For the string "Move", state how many lines of the data hold it. Give nothing besides the number.
══ RECORDS FOR PROCESSING
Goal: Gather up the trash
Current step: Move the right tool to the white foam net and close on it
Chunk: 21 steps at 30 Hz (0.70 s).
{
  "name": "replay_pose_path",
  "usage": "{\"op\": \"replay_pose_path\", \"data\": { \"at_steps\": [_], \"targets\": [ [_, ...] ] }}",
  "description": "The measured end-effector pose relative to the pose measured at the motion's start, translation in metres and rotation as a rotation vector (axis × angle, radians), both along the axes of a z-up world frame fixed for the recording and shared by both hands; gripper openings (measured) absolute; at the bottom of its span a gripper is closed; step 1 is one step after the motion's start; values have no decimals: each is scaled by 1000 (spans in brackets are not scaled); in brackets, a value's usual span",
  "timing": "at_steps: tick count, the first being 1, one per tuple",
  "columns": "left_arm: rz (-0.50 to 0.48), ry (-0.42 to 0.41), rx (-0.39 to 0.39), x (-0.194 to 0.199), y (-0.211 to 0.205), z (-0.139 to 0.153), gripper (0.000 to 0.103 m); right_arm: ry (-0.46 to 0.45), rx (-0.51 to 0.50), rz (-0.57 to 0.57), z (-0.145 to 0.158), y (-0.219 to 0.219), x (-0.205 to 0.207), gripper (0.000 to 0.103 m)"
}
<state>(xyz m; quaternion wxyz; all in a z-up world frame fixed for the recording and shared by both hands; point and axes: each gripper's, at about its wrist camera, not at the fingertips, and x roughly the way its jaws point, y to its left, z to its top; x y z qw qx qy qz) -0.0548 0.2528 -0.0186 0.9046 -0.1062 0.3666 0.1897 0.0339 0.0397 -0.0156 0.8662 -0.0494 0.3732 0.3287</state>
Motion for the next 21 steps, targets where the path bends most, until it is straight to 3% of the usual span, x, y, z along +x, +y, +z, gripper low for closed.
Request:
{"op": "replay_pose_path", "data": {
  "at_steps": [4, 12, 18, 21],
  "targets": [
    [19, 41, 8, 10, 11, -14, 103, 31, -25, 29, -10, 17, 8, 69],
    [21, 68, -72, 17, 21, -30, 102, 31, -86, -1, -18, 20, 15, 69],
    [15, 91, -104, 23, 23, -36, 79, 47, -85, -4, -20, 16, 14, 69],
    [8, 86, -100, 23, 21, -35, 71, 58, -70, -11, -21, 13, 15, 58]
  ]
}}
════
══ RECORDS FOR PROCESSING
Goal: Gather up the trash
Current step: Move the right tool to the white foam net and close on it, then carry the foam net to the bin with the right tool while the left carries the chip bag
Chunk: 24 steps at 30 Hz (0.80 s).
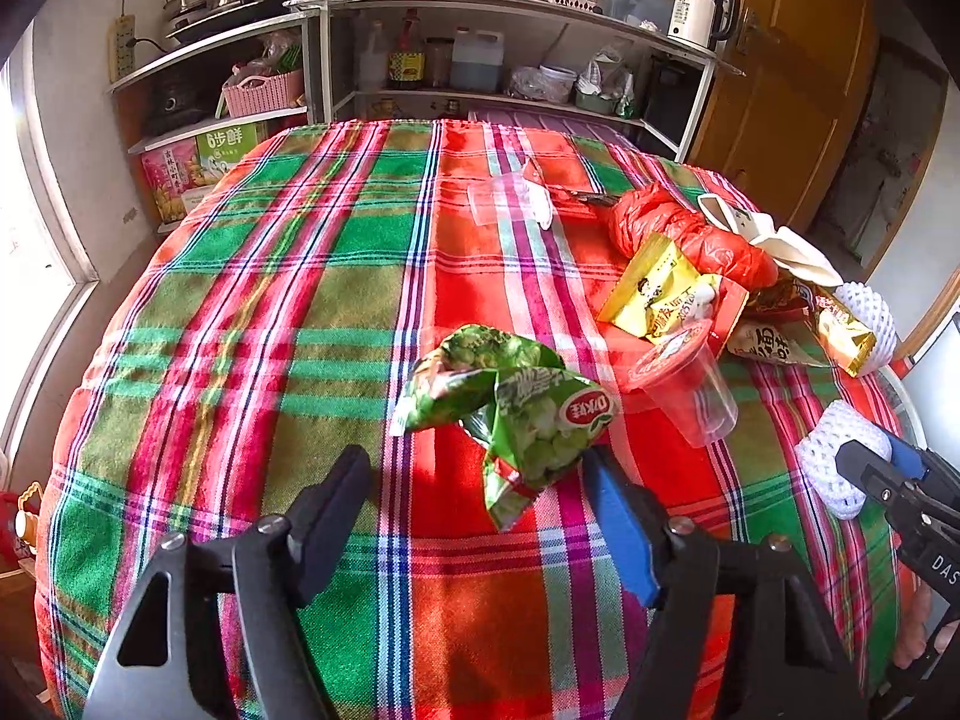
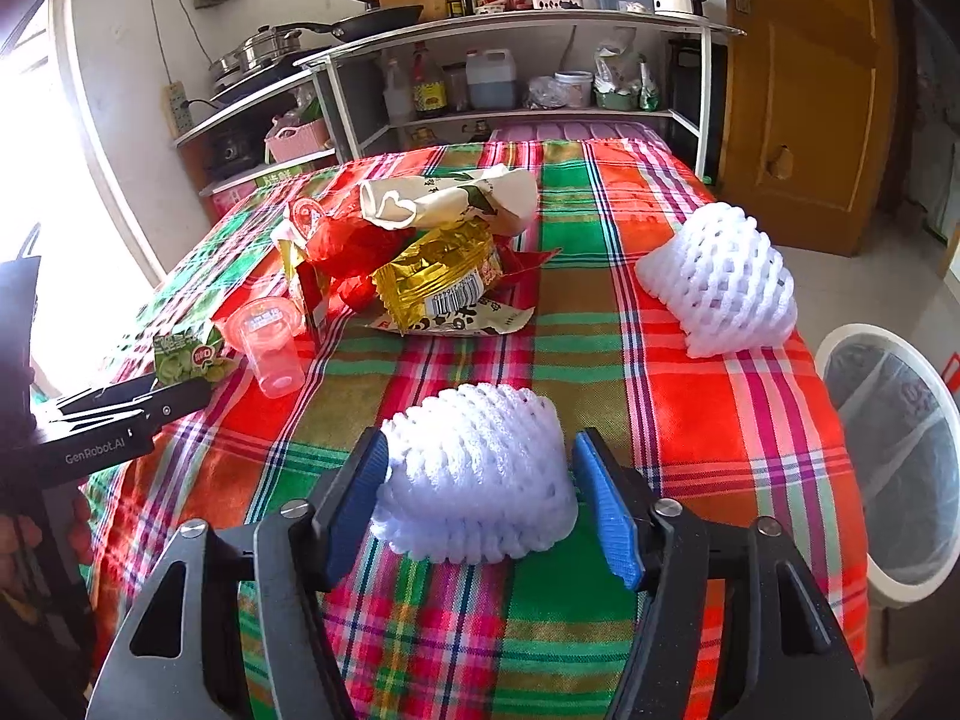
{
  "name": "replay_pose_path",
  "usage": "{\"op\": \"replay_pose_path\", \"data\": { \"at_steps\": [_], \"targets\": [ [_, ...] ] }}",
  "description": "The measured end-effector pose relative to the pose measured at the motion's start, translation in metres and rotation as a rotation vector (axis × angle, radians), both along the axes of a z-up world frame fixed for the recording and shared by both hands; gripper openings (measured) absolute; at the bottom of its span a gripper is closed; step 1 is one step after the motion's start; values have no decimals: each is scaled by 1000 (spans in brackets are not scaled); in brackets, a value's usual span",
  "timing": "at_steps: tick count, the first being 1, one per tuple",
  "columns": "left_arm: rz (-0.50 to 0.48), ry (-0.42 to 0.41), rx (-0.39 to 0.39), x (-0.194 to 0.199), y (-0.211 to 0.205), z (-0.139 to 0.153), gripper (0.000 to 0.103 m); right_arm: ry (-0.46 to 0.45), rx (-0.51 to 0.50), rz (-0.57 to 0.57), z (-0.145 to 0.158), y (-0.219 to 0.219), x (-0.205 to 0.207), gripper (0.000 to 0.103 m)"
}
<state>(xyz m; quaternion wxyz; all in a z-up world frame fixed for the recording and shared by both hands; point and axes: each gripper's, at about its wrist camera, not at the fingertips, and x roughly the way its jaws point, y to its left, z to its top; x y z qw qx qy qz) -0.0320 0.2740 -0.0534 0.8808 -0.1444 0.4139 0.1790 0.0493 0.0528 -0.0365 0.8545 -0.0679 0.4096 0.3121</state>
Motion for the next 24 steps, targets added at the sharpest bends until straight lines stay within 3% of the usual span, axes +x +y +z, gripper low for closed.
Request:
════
**OUTPUT:**
2